No caso de Ciro, afirma Grass, o que houve “foi banqueiro escrevendo projeto de lei e senador protocolando exatamente como mandaram, recebendo R$ 300 mil por mês”.
O texto elaborado por um auxiliar e encaminhado a Ciro Nogueira consistia em uma emenda apresentada por ele à PEC que garante autonomia financeira do Banco Central.
A declaração de Grass foi repercutida na tribuna da Câmara dos Deputados pela também petista Natália Bonavides.
Curiosamente, nenhum dos dois avançou na narrativa para explicar o desfecho da proposta — que, na verdade, não era exatamente um projeto, mas uma emenda parlamentar.

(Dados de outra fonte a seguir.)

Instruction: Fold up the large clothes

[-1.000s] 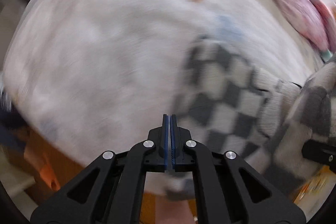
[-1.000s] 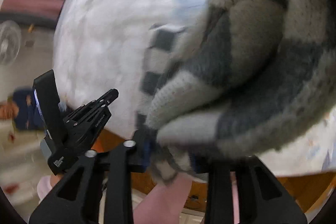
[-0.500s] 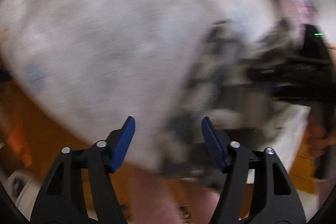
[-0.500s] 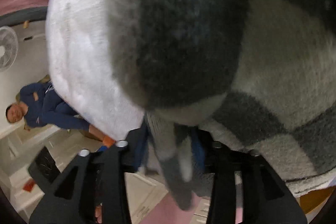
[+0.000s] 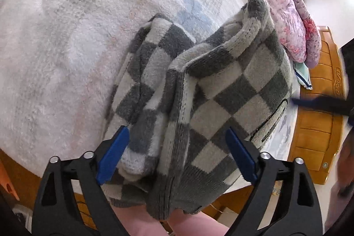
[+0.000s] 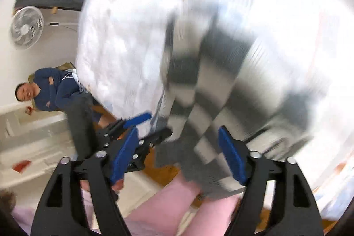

O texto assinado por Ciro Nogueira foi rejeitado de forma sumária pelo relator da PEC do Banco Central, o senador Plínio Valério.
Foi Plínio Valério quem identificou a manobra. O senador amazonense rejeitou a emenda logo após a leitura, “por se tratar de norma alheia ao objetivo da proposta”, expressão que, no jargão parlamentar, caracteriza um “jabuti” — dispositivo inserido em um projeto sem relação direta com o tema principal.
Fica a pergunta: por que Grass e Natália, tão rápidos em denunciar quem apresentou o “jabuti”, não mencionam que a proposta foi barrada?
Acerta em cheio quem observa que Plínio Valério, o senador que evitou um possível rombo de R$ 20 bilhões em favor de Ciro Nogueira e André Esteves Vorcaro, mantém postura independente em relação ao Planalto. Por isso, segundo críticos, acaba sendo ignorado por setores governistas.